TASK INSTRUCTIONS: Line by line, transcribe the material shown below exactly.
==== MATERIAL PROVIDED
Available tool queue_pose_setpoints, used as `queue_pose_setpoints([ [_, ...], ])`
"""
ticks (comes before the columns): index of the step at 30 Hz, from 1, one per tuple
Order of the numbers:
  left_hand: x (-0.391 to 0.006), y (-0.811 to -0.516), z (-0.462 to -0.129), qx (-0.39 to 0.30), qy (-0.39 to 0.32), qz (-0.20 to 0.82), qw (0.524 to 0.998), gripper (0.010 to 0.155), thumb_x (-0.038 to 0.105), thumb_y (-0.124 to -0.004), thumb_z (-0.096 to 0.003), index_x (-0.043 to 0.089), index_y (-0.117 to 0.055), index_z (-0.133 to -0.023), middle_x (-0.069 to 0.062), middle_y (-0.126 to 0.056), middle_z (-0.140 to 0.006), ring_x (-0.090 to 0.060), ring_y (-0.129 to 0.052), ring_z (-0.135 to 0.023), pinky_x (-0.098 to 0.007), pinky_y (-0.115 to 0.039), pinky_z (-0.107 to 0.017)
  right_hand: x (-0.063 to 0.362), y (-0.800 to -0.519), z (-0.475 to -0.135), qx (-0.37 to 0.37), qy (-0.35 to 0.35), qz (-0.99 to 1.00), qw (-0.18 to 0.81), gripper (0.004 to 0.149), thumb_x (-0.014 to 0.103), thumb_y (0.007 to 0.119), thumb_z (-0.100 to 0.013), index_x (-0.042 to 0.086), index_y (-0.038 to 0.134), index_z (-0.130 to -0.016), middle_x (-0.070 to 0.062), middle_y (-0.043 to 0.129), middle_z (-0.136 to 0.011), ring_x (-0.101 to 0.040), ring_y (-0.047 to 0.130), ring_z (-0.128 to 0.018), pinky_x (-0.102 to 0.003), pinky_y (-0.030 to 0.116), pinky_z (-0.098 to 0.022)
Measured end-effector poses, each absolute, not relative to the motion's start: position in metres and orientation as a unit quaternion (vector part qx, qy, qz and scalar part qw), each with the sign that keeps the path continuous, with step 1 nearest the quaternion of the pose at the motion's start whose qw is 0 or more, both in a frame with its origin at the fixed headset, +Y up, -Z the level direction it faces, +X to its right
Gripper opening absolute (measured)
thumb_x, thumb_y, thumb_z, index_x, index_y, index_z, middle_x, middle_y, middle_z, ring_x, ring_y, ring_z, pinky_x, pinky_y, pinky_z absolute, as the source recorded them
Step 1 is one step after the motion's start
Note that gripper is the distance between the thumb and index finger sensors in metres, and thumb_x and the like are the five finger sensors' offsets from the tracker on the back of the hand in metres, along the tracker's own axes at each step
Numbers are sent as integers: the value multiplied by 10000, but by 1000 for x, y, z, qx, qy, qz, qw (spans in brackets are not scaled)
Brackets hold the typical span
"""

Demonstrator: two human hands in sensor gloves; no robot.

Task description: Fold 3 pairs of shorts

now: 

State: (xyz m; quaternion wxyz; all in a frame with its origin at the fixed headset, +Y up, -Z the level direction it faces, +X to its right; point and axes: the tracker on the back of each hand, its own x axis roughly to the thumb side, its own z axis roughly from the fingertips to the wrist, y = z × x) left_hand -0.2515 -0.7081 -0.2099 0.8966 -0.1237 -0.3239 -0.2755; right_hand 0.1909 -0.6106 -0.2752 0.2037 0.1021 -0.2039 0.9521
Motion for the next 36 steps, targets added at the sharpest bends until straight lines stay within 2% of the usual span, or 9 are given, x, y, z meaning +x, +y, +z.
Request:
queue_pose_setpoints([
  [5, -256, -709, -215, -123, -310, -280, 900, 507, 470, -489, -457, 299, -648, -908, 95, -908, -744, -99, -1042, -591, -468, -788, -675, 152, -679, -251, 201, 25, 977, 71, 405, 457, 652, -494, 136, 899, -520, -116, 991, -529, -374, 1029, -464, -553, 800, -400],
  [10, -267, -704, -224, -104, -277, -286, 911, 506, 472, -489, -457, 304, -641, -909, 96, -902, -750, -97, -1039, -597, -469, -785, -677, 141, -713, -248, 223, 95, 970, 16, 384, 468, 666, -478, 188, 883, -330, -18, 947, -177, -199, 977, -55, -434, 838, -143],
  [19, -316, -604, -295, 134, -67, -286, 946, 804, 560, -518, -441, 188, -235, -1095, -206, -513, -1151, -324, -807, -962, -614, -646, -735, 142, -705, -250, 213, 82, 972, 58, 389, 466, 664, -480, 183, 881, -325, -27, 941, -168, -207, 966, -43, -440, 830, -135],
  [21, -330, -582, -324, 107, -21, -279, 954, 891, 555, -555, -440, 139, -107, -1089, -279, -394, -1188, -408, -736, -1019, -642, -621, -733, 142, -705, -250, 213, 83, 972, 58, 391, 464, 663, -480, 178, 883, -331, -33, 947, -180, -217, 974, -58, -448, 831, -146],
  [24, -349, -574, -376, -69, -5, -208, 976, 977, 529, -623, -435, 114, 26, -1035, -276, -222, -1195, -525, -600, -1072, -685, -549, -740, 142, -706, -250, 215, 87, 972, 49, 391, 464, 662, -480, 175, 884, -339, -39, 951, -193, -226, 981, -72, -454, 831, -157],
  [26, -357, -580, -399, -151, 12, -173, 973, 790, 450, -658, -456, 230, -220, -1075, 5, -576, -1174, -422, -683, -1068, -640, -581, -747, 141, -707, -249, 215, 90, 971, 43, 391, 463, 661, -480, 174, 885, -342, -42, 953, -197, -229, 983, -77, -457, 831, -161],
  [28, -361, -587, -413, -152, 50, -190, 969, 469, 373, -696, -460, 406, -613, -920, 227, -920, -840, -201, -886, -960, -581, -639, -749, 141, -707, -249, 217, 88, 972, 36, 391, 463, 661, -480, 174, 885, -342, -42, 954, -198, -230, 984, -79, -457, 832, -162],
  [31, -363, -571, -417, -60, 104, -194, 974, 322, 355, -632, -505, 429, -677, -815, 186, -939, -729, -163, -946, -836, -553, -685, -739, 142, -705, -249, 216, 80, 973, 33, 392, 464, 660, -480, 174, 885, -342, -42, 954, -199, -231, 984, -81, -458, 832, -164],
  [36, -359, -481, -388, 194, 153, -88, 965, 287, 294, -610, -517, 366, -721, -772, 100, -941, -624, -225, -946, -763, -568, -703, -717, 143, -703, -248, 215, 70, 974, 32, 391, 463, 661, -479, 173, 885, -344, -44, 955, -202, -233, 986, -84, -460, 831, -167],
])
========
ANSWER BOX:
Available tool queue_pose_setpoints, used as `queue_pose_setpoints([ [_, ...], ])`
"""
ticks (comes before the columns): index of the step at 30 Hz, from 1, one per tuple
Order of the numbers:
  left_hand: x (-0.391 to 0.006), y (-0.811 to -0.516), z (-0.462 to -0.129), qx (-0.39 to 0.30), qy (-0.39 to 0.32), qz (-0.20 to 0.82), qw (0.524 to 0.998), gripper (0.010 to 0.155), thumb_x (-0.038 to 0.105), thumb_y (-0.124 to -0.004), thumb_z (-0.096 to 0.003), index_x (-0.043 to 0.089), index_y (-0.117 to 0.055), index_z (-0.133 to -0.023), middle_x (-0.069 to 0.062), middle_y (-0.126 to 0.056), middle_z (-0.140 to 0.006), ring_x (-0.090 to 0.060), ring_y (-0.129 to 0.052), ring_z (-0.135 to 0.023), pinky_x (-0.098 to 0.007), pinky_y (-0.115 to 0.039), pinky_z (-0.107 to 0.017)
  right_hand: x (-0.063 to 0.362), y (-0.800 to -0.519), z (-0.475 to -0.135), qx (-0.37 to 0.37), qy (-0.35 to 0.35), qz (-0.99 to 1.00), qw (-0.18 to 0.81), gripper (0.004 to 0.149), thumb_x (-0.014 to 0.103), thumb_y (0.007 to 0.119), thumb_z (-0.100 to 0.013), index_x (-0.042 to 0.086), index_y (-0.038 to 0.134), index_z (-0.130 to -0.016), middle_x (-0.070 to 0.062), middle_y (-0.043 to 0.129), middle_z (-0.136 to 0.011), ring_x (-0.101 to 0.040), ring_y (-0.047 to 0.130), ring_z (-0.128 to 0.018), pinky_x (-0.102 to 0.003), pinky_y (-0.030 to 0.116), pinky_z (-0.098 to 0.022)
Measured end-effector poses, each absolute, not relative to the motion's start: position in metres and orientation as a unit quaternion (vector part qx, qy, qz and scalar part qw), each with the sign that keeps the path continuous, with step 1 nearest the quaternion of the pose at the motion's start whose qw is 0 or more, both in a frame with its origin at the fixed headset, +Y up, -Z the level direction it faces, +X to its right
Gripper opening absolute (measured)
thumb_x, thumb_y, thumb_z, index_x, index_y, index_z, middle_x, middle_y, middle_z, ring_x, ring_y, ring_z, pinky_x, pinky_y, pinky_z absolute, as the source recorded them
Step 1 is one step after the motion's start
Note that gripper is the distance between the thumb and index finger sensors in metres, and thumb_x and the like are the five finger sensors' offsets from the tracker on the back of the hand in metres, along the tracker's own axes at each step
Numbers are sent as integers: the value multiplied by 10000, but by 1000 for x, y, z, qx, qy, qz, qw (spans in brackets are not scaled)
Brackets hold the typical span
"""

Demonstrator: two human hands in sensor gloves; no robot.

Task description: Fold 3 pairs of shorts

now: 

State: (xyz m; quaternion wxyz; all in a frame with its origin at the fixed headset, +Y up, -Z the level direction it faces, +X to its right; point and axes: the tracker on the back of each hand, its own x axis roughly to the thumb side, its own z axis roughly from the fingertips to the wrist, y = z × x) left_hand -0.2515 -0.7081 -0.2099 0.8966 -0.1237 -0.3239 -0.2755; right_hand 0.1909 -0.6106 -0.2752 0.2037 0.1021 -0.2039 0.9521
Motion for the next 36 steps, targets added at the sharpest bends until straight lines stay within 2% of the usual span, or 9 are given, x, y, z meaning +x, +y, +z.
Request:
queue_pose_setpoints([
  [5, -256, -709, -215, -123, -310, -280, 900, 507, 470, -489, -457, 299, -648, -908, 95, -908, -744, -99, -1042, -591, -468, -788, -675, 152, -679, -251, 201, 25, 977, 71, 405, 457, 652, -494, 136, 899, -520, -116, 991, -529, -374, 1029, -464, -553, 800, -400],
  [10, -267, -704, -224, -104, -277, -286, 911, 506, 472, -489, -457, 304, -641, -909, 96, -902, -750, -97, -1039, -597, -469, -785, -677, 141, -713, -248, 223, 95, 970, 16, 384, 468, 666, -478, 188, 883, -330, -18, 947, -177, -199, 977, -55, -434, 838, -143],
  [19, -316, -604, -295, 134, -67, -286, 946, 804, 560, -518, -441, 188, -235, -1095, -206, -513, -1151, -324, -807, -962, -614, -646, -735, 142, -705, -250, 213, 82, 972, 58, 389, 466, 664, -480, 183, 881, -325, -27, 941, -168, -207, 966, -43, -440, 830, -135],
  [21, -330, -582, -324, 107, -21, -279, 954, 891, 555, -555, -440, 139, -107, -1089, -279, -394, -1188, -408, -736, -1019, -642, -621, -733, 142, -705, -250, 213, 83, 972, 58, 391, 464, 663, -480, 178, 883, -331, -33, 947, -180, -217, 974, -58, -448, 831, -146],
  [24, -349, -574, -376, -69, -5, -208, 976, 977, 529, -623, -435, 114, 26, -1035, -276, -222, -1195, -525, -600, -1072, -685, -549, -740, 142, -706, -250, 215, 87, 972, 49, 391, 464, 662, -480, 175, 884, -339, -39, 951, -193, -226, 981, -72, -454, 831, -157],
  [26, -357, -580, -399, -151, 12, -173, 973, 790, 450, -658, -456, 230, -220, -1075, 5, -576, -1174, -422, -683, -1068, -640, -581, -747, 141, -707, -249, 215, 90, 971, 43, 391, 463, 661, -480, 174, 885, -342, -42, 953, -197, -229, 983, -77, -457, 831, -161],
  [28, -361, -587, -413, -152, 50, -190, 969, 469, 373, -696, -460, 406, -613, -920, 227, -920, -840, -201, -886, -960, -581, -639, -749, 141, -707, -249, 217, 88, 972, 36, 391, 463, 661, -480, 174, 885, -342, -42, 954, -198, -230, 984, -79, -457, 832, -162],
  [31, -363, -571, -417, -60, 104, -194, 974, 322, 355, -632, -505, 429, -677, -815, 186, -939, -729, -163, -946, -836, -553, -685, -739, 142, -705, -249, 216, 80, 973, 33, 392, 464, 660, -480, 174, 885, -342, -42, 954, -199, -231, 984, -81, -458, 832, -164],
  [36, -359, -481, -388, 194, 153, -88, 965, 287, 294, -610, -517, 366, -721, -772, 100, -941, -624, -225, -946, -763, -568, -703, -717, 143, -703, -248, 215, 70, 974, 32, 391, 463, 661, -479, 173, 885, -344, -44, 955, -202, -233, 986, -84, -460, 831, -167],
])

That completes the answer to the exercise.